Hyperparameter | value |
---|---|
Per device train batch size | 16 |
Context size | 1024 |
Training steps | 259 |
Gradient accumulation | 2 |
Gradient checkpointing | True |
Learning rate | 1.8e-05 |
Weight decay | 0.1 |
Warmup steps | 35 |
Schedule | linear |
zero stage | 2 |
Below the deepspeed configuration
{
"fp16": {
"enabled": true,
"loss_scale": 0,
"loss_scale_window": 1000,
"initial_scale_power": 16,
"hysteresis": 2,
"min_loss_scale": 1
},
"optimizer": {
"type": "AdamW",
"params": {
"lr": 0.000018,
"betas": [
0.9,
0.999
],
"eps": 1e-8,
"weight_decay": 0.1
}
},
"scheduler": {
"type": "WarmupLR",
"params": {
"warmup_min_lr": 0,
"warmup_max_lr": 0.000018,
"warmup_num_steps": 35
}
},
"zero_optimization": {
"stage": 2,
"offload_optimizer": {
"device": "cpu",
"pin_memory": false
},
"allgather_partitions": true,
"allgather_bucket_size": 200000000,
"overlap_comm": true,
"reduce_scatter": true,
"reduce_bucket_size": 200000000,
"contiguous_gradients": true
},
"gradient_accumulation_steps": 2,
"train_batch_size": 32,
"train_micro_batch_size_per_gpu": 16,
"gradient_clipping": 1,
"wall_clock_breakdown": false
}
The training was executed on 1 x V100 (16GB) GPU for 28min 50sec
Performance
We evaluated the model on the first 400 samples of XLCOST's XLCost-single-prompt test split and comparing the outputs of the generated codes with respect to the expected output using pass@k metric.
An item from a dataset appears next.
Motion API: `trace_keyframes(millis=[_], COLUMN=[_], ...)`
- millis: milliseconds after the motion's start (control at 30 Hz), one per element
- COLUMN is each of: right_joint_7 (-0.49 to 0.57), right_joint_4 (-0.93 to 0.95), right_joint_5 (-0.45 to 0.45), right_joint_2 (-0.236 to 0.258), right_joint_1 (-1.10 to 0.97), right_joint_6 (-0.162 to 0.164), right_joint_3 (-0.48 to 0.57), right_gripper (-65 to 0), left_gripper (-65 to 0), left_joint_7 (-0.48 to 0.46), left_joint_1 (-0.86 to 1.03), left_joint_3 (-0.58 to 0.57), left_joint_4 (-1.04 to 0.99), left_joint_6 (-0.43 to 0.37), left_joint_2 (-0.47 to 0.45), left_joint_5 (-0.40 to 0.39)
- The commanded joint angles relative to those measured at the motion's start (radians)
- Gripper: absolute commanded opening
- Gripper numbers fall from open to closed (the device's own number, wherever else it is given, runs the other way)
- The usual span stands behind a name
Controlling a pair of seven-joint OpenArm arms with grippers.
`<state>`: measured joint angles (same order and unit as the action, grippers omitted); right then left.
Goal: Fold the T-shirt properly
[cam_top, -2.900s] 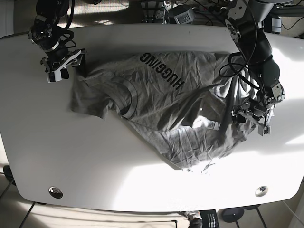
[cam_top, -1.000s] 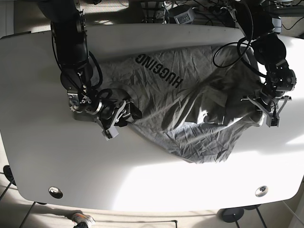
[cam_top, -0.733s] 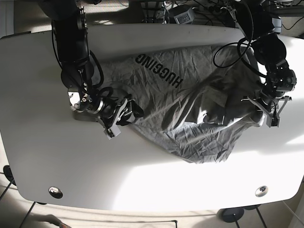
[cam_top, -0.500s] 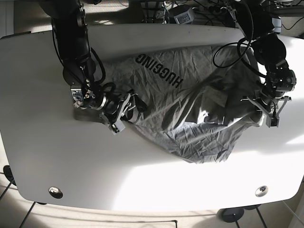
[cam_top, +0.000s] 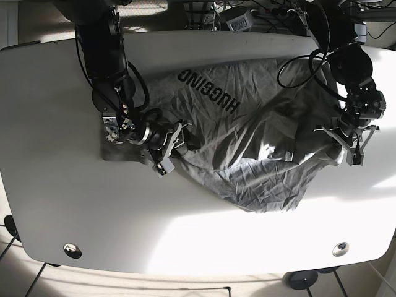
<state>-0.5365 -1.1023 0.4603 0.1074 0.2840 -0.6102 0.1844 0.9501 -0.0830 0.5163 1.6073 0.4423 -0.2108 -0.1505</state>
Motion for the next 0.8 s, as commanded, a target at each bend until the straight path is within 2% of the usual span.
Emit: trace_keyframes(millis=[33,100,200,300,367,467,533,567,633,700,800], right_joint_7=[0.049,0.075,0.089,0.112,0.109,0.108,0.066,0.022,-0.049,-0.135,-0.207], right_joint_4=[-0.012,0.003,0.090,0.132,0.118,0.040,-0.103,-0.183,-0.333,-0.508,-0.654], right_joint_5=[0.018,0.018,0.018,0.018,0.019,0.028,0.028,0.028,0.028,0.028,0.028], right_joint_2=[0.002,0.001,-0.001,-0.001,-0.001,0.005,0.013,0.030,0.033,0.035,0.041], right_joint_1=[0.030,0.030,0.059,0.064,0.059,0.021,-0.033,-0.064,-0.131,-0.216,-0.319], right_joint_6=[-0.004,-0.004,-0.004,-0.004,-0.004,-0.004,0.003,0.019,0.042,0.042,0.032], right_joint_3=[-0.004,-0.004,-0.003,-0.001,-0.004,-0.006,-0.012,-0.041,-0.124,-0.259,-0.423], right_gripper=[-34.6,-33.5,-38.8,-50.3,-62.5,-62.9,-62.9,-62.9,-62.9,-62.9,-62.9], left_gripper=[-65.0,-65.0,-65.0,-65.0,-65.0,-65.0,-65.0,-65.0,-65.0,-65.0,-65.0], left_joint_7=[-0.019,-0.019,-0.019,-0.019,-0.019,-0.018,-0.015,0.004,0.053,0.111,0.197], left_joint_1=[-0.016,-0.016,-0.016,-0.016,-0.016,-0.016,-0.019,-0.016,-0.016,-0.016,-0.016], left_joint_3=[0.002,0.002,0.003,0.003,0.003,0.002,0.003,0.003,0.003,0.003,0.006], left_joint_4=[0.018,0.018,0.018,0.018,0.018,0.018,0.026,0.037,0.115,0.229,0.296], left_joint_6=[0.000,0.000,0.000,0.000,0.000,0.000,0.000,0.000,0.000,0.000,0.026], left_joint_2=[-0.016,-0.016,-0.017,-0.017,-0.019,-0.019,-0.019,-0.019,-0.019,-0.019,-0.022], left_joint_5=[-0.007,-0.007,-0.007,-0.007,-0.007,-0.007,-0.008,-0.008,-0.008,-0.008,-0.008])
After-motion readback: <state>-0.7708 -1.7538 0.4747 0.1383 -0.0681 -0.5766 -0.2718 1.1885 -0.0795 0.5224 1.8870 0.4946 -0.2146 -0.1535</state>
Metric | codegen-350M-multi-xlcost-v2 | codegen-350M-multi-xlcost | codegen-350M-mono(zero-shot) | codegen-350M-mono (one-shot) | codegen-350M-mono(few-shot) |
---|---|---|---|---|---|
pass@1 | 3.325% | 3.70% | 0.4% | 0.35% | 0.48% |
pass@10 | 15% | 14.5% | 3.5% | 3 % | 3.75% |
CodeBLEU | 20.18% | None | 15.15% | 19.42 % | 20.27% |
The pass@k metric tells the probability that at least one out of k generations passes the tests.
Citations
@article{Nijkamp2022ACP,
title={A Conversational Paradigm for Program Synthesis},
author={Nijkamp, Erik and Pang, Bo and Hayashi, Hiroaki and Tu, Lifu and Wang, Huan and Zhou, Yingbo and Savarese, Silvio and Xiong, Caiming},
journal={arXiv preprint},
year={2022}
}